Rechtsprechung Luzern


Instanz:Aufsichtsbehörden und Kommissionen
Abteilung:Aufsichtsbehörde über die Rechtsanwälte
Rechtsgebiet:Anwaltsrecht
Entscheiddatum:19.07.1994
Fallnummer:OG 1994 27
LGVE:1994 I Nr. 27
Leitsatz:§ 12 Abs. 1 AnwG. Behandlung anvertrauten Gutes durch den Rechtsanwalt.
Rechtskraft:Diese Entscheidung ist rechtskräftig.

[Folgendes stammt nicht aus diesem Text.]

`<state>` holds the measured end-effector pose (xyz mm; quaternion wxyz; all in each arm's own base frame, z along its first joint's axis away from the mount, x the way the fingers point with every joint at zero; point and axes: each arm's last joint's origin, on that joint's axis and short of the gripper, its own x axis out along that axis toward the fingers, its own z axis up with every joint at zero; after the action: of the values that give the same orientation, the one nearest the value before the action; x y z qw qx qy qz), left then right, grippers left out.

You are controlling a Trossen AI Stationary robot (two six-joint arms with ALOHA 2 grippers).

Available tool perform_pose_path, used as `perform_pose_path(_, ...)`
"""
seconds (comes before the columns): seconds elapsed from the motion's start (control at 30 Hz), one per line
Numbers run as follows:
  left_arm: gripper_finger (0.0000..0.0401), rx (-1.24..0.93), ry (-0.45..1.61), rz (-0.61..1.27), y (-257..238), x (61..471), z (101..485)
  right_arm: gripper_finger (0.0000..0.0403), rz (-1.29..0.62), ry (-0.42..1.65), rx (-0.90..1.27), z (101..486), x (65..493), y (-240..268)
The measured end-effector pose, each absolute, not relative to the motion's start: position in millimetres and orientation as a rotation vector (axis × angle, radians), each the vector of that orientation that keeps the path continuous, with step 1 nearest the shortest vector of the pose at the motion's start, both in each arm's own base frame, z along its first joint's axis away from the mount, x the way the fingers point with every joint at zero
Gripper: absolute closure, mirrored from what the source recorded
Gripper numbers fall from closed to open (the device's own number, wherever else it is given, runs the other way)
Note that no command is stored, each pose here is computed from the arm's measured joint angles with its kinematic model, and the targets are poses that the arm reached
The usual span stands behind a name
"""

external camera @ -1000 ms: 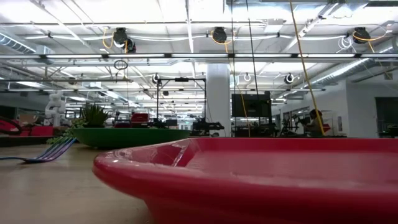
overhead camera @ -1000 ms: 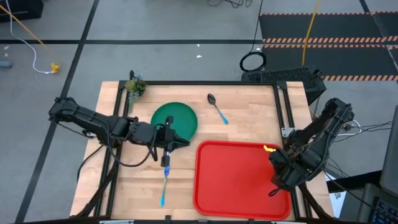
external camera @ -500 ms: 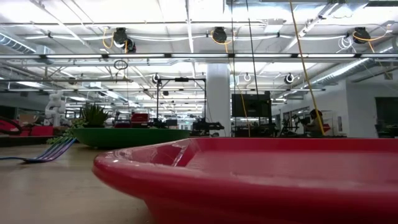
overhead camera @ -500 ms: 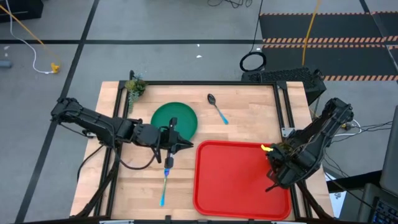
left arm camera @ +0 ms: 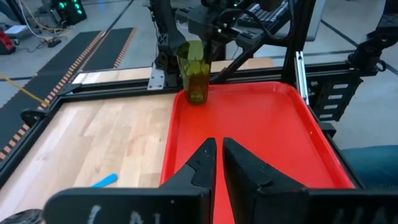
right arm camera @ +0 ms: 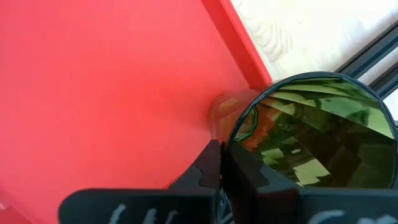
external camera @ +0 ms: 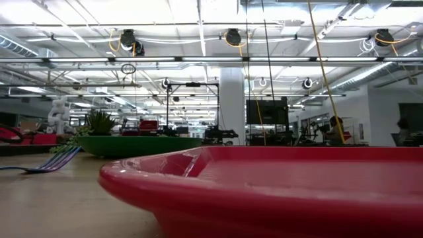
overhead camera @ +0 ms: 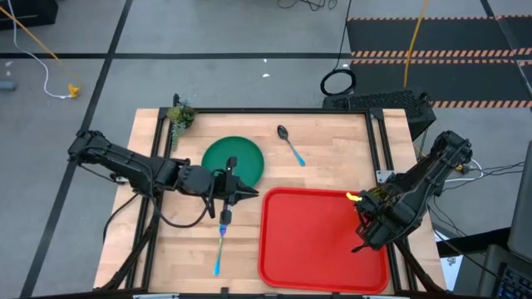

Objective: Pick and place plate/cup/fork/spoon on tray
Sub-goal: Put the green cup into the red tray, then adjust the red tray

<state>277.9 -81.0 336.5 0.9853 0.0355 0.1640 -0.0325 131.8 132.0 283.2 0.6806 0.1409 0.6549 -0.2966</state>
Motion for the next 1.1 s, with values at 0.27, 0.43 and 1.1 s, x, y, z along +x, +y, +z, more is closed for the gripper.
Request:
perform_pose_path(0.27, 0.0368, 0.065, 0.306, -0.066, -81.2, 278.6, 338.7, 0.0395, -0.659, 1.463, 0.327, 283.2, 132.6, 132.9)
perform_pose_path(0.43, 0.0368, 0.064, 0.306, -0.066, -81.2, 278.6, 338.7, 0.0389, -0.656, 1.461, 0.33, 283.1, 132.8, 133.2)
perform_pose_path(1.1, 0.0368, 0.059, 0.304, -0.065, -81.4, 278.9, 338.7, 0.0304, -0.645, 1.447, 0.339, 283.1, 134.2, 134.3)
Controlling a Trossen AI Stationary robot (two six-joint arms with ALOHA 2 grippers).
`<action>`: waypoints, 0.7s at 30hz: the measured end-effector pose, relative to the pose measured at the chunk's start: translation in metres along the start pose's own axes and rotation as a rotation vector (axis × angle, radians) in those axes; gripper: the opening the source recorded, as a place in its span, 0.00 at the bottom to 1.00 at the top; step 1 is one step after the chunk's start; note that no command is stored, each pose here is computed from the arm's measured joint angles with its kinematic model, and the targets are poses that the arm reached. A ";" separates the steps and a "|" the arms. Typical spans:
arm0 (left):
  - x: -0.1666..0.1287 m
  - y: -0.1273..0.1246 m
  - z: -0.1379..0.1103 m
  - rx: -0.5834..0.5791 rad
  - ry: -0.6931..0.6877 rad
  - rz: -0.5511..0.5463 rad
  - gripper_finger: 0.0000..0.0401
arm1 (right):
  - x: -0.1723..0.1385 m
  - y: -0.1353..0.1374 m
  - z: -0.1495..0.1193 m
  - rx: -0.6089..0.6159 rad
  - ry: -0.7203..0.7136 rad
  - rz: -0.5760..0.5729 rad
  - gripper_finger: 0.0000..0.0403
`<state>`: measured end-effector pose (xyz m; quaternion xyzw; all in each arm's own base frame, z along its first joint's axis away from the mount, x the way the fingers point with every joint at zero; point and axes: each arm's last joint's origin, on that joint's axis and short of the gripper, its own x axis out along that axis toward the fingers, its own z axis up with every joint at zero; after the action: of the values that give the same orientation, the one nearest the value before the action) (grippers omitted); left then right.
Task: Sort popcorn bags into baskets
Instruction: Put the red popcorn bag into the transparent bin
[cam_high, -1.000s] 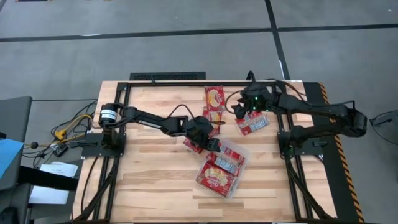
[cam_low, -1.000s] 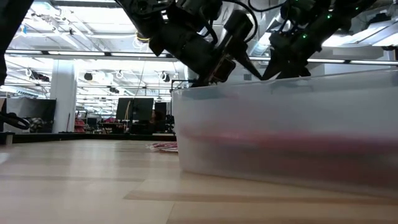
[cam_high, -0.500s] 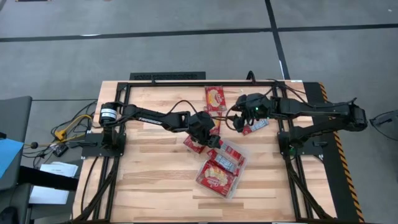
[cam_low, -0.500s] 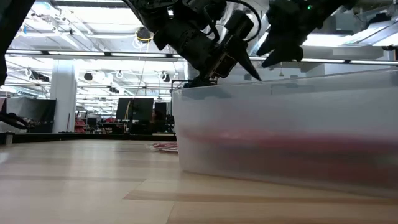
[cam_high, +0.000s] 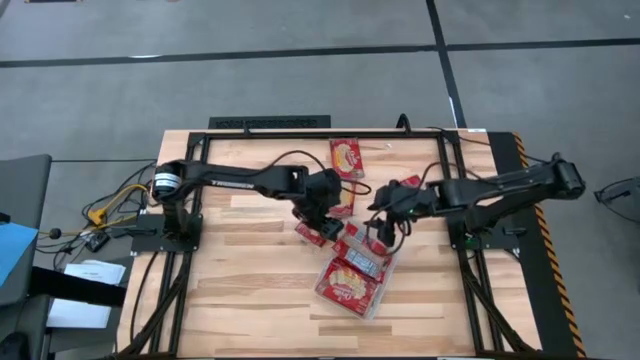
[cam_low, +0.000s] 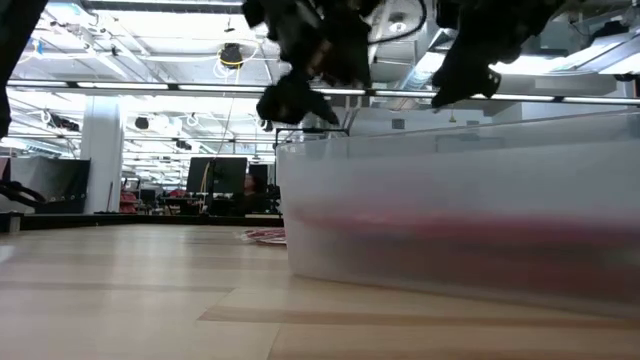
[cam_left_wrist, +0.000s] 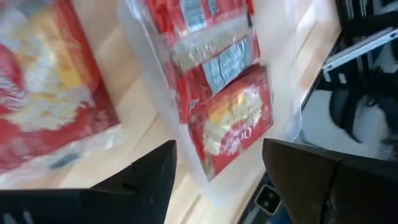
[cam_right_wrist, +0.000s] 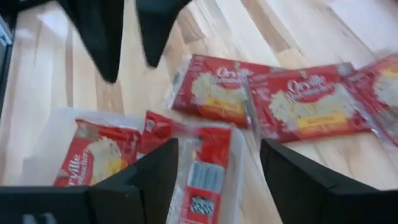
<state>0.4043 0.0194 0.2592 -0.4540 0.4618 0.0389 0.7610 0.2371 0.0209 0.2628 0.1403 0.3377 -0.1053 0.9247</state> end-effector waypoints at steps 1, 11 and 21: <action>-0.008 -0.002 -0.003 0.012 0.010 0.034 0.56 | 0.005 0.003 0.000 -0.005 -0.003 0.005 0.60; -0.081 -0.022 -0.019 0.065 -0.131 0.266 0.56 | 0.062 0.020 -0.015 -0.075 0.077 0.003 0.35; -0.117 -0.033 -0.042 0.048 -0.279 0.351 0.56 | 0.104 0.024 -0.041 -0.121 0.211 -0.033 0.18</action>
<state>0.3256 0.0118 0.3599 -0.3386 0.4249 0.2222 0.8096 0.2974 0.0469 0.1692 0.0890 0.4412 -0.0843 0.8890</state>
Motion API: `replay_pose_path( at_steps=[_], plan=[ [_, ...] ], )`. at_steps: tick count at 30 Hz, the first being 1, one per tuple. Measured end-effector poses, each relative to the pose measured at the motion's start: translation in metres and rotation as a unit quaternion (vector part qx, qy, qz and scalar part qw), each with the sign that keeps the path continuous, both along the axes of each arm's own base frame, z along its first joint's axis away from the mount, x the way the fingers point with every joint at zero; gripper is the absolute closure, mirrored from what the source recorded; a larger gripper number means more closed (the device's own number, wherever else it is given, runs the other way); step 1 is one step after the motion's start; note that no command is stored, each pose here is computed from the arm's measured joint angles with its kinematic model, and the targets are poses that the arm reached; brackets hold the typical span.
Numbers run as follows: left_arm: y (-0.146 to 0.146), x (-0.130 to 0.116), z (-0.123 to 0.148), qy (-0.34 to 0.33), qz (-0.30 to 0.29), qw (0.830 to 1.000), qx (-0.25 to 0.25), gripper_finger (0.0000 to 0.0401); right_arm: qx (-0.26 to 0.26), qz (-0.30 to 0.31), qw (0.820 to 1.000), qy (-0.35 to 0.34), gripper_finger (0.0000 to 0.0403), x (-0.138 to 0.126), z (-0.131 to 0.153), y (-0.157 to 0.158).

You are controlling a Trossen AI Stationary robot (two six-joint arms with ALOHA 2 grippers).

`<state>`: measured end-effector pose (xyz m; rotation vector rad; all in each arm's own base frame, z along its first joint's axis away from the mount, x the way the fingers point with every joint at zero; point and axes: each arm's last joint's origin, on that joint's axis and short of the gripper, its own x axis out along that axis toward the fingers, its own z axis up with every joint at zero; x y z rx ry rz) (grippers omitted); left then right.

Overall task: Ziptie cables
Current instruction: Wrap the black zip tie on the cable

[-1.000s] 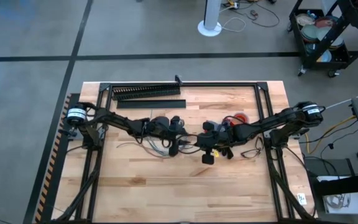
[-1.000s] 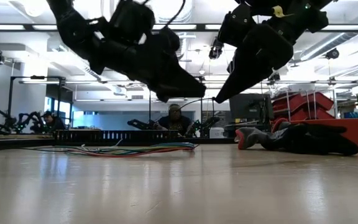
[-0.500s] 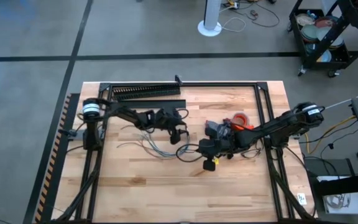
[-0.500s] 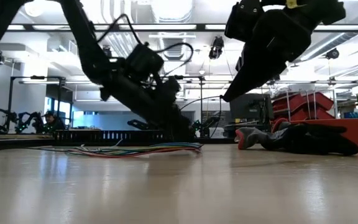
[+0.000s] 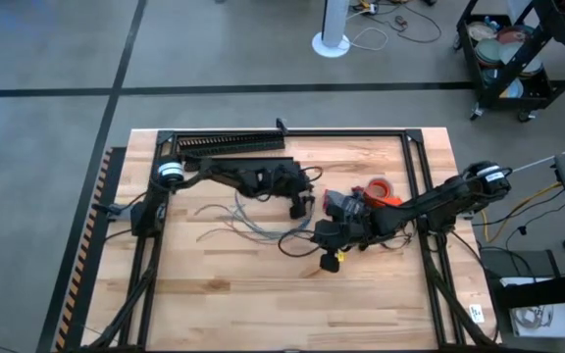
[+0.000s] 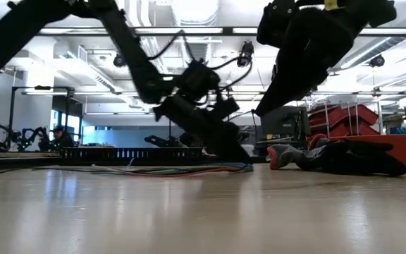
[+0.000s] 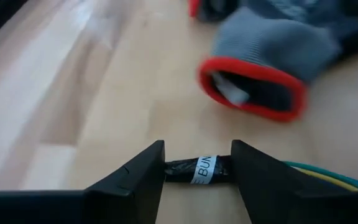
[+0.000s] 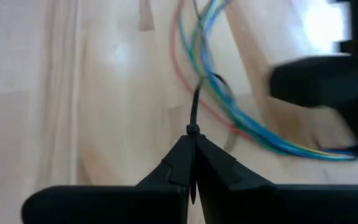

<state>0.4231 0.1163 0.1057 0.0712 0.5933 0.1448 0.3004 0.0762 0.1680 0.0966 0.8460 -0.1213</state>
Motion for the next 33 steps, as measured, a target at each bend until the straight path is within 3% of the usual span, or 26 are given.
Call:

Entscheid:Der Anwalt verwaltet anvertrautes Gut sorgfältig und ist jederzeit, d.h. auf erstes Anfordern innert kürzester Frist in der Lage, es herauszugeben. Gelder des Klienten sind ohne Verzug weiterzuleiten. Das Recht des Anwalts, sich für seine Forderung bezahlt zu machen, bleibt vorbehalten (Standesregeln des Luzerner Anwaltsverbandes, Ziff. II/16; Richtlinien SAV für die Pflichten-Codices der kantonalen Anwaltsverbände, Ziff. 12; Direktive SAV zur Frage der "anvertrauten Gelder" vom 8. 6. 1990, Ziff. 3; Handbuch über die Berufspflichten des Rechtsanwalts im Kanton Zürich, hrsg. vom Verein Zürcherischer Rechtsanwälte auf der Grundlage der 1969 erschienenen Dissertation von Paul Wegmann, Zürich 1988, S. 139). Der Anwalt unternimmt alle zweckdienlichen Massnahmen, damit die ihm anvertrauten Vermögenswerte, ausgenommen Kostenvorschüsse und Sicherheitsleistungen, getrennt vom eigenen Vermögen verwahrt werden. Unter Vorbehalt gegenteiliger Weisungen oder Vereinbarungen sind diese Vermögenswerte bei einer Schweizer Bank oder einem ähnlichen, staatlicher Aufsicht unterliegenden Institut so anzulegen, dass jegliche Verrechnung durch den Depositär ausgeschlossen ist (Direktive SAV zur Frage der "anvertrauten Gelder" vom 8. 6. 1990, Ziff. 1 und 2; Wegmann Paul, Die Berufspflichten des Rechtsanwalts unter besonderer Berücksichtigung des zürcherischen Rechts, Diss. Zürich 1969, S. 197). Ist oder war ein Anwalt nachgewiesenermassen nicht jederzeit zur Erstattung der anvertrauten Gelder in der Lage, ist seine berufliche Vertrauenswürdigkeit in allerschwerster Weise erschüttert (vgl. Sterchi Martin, Komm. zum bernischen Fürsprecher-Gesetz, Bern 1992, N 8b und 8c zu Art. 10).